§ THE PROBLEM
Every line of the following records that includes "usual" should be copied.

§ PROVIDED MATERIAL

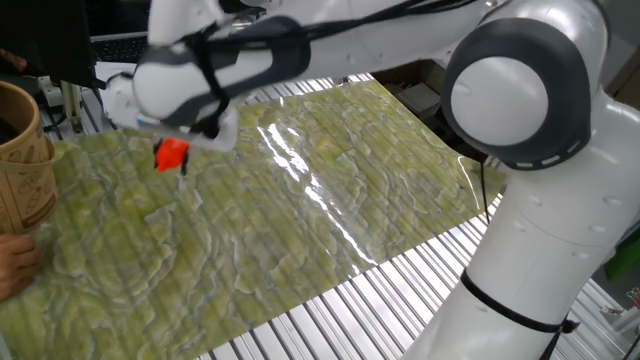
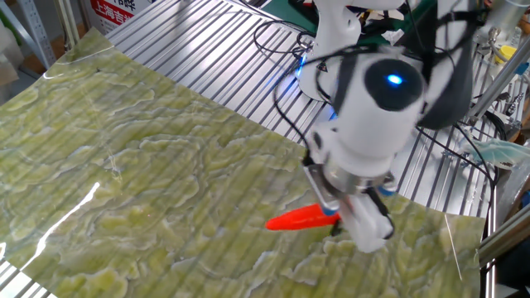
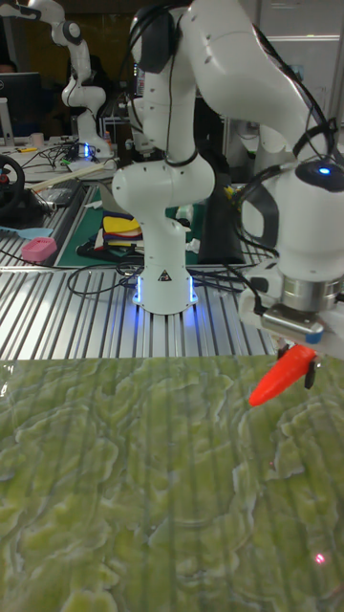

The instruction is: Receive something handed over by a human

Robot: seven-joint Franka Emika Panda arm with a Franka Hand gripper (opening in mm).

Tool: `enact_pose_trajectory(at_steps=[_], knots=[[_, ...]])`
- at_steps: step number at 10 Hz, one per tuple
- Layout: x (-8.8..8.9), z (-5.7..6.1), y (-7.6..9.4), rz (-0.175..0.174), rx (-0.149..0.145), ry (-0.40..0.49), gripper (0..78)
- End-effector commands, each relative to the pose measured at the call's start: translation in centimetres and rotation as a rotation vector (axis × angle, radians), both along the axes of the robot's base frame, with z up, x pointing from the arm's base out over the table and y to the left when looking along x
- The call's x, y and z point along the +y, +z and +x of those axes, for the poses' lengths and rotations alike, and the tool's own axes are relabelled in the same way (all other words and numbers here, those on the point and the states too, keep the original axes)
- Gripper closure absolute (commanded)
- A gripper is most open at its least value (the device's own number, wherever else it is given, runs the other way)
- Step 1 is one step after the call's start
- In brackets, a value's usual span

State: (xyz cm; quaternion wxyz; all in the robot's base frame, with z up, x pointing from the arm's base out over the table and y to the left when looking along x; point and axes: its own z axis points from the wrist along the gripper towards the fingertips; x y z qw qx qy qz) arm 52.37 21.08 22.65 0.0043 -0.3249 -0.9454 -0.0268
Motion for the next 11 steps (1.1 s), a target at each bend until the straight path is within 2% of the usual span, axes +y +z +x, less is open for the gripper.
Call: enact_pose_trajectory(at_steps=[1, 2, 3, 6, 7, 9, 10, 11], knots=[[-9.0, 6.0, 5.2, -0.102, 0.005, 0.319, 76.3], [-9.0, 6.0, 5.2, -0.073, 0.004, 0.302, 76.3], [-9.0, 6.0, 5.2, -0.077, 0.005, 0.29, 76.3], [-9.0, 6.0, 5.2, -0.092, 0.015, 0.172, 76.3], [-9.0, 6.0, 5.2, -0.089, 0.018, 0.172, 76.3], [-9.0, 6.0, 5.2, -0.076, 0.047, 0.218, 76.3], [-9.0, 6.0, 5.2, -0.077, 0.046, 0.258, 76.3], [-10.0, 6.4, 4.8, -0.073, 0.045, 0.294, 76.3]])
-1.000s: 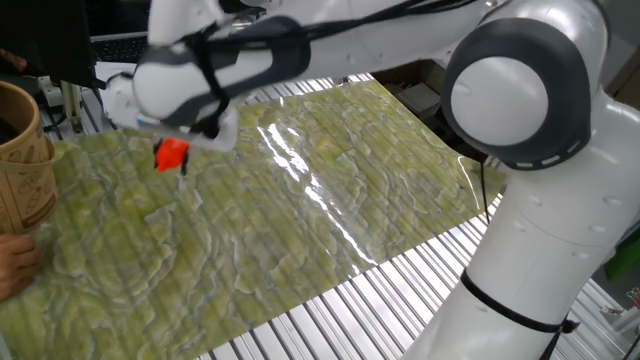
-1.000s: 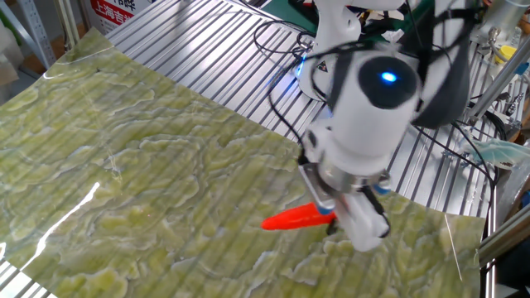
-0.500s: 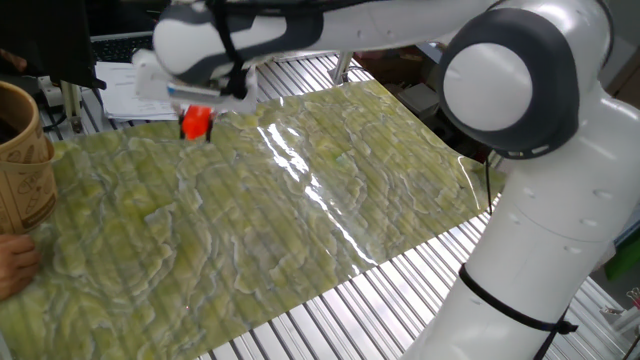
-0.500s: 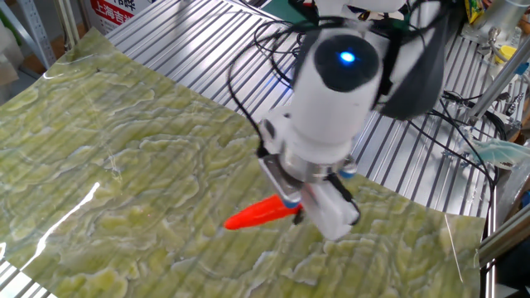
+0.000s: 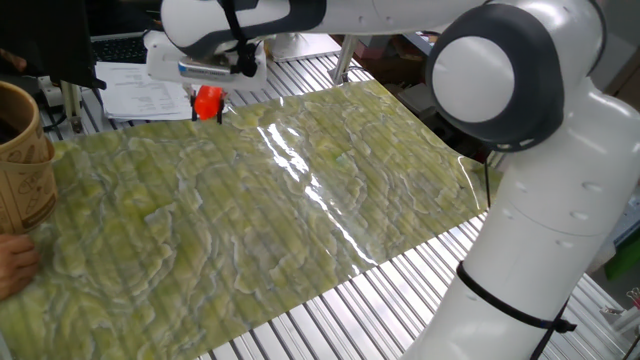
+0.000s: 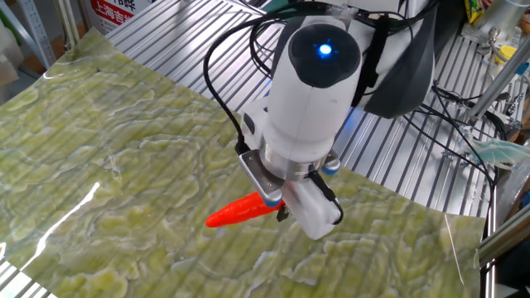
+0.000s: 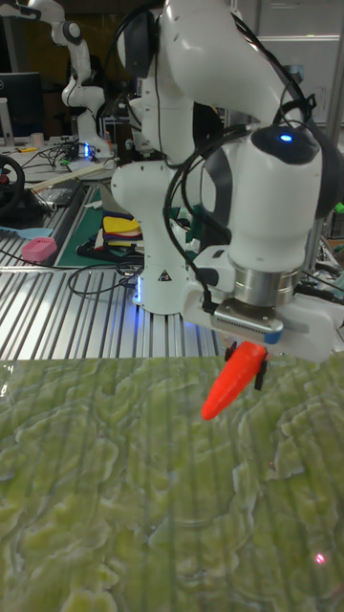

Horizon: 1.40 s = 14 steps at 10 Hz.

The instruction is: Receive something handed over by a human

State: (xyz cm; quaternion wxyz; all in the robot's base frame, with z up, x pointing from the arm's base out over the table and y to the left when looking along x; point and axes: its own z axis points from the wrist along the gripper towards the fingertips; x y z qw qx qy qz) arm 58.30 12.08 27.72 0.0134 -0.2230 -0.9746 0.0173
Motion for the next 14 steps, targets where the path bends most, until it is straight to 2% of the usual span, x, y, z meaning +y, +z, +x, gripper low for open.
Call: enact_pose_trajectory(at_steps=[1, 2, 3, 6, 8, 10, 11, 12, 13, 14], knots=[[-1.7, 0.8, -0.4, 0.011, 0.007, 0.097, 76.3], [-3.3, 1.7, -0.7, 0.023, 0.002, 0.122, 76.3], [-5.7, 3.1, -0.9, 0.013, 0.002, 0.138, 76.3], [-9.6, 3.9, -1.6, 0.015, 0.006, 0.206, 76.3], [-11.1, 4.9, -1.5, 0.012, 0.02, 0.246, 76.3], [-11.3, 5.5, -2.1, 0.0, 0.024, 0.286, 76.3], [-11.3, 5.6, -2.8, -0.007, 0.009, 0.356, 76.3], [-11.3, 5.6, -2.9, 0.014, -0.006, 0.399, 76.3], [-11.3, 5.6, -2.9, 0.027, -0.019, 0.422, 76.3], [-11.3, 5.6, -2.9, 0.036, -0.049, 0.426, 76.3]])
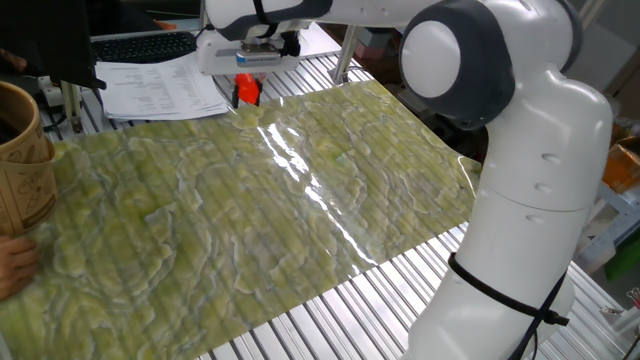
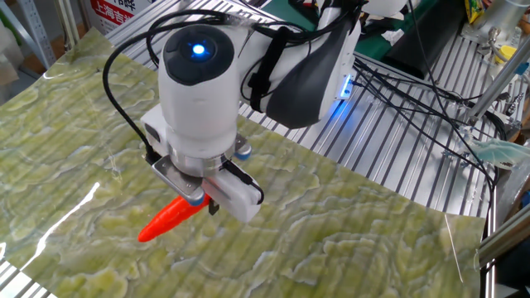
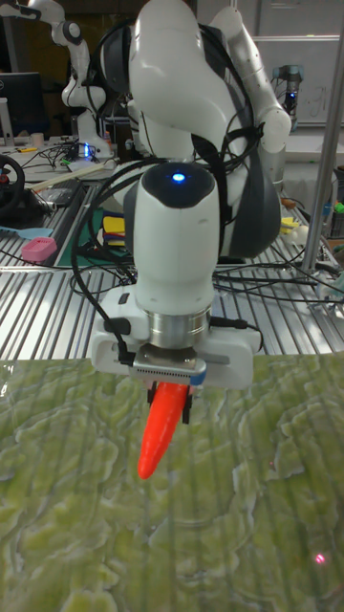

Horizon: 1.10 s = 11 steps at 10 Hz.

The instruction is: Receive something handed over by a human

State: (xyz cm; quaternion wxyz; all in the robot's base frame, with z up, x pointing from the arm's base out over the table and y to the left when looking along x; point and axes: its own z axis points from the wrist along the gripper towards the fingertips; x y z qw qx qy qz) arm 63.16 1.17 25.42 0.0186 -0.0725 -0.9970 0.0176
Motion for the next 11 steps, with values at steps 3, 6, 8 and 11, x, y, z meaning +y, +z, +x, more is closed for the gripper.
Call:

§ COMPLETED EXERCISE
- In brackets, a value's usual span
Motion for the next 11 steps (1.1 s), a target at each bend until the straight path is within 2% of the usual span, axes +y +z +x, less is open for the gripper.
Motion for the next 14 steps, targets where the path bends most, until it is straight to 2% of the usual span, x, y, z meaning +y, +z, +x, gripper low for open.

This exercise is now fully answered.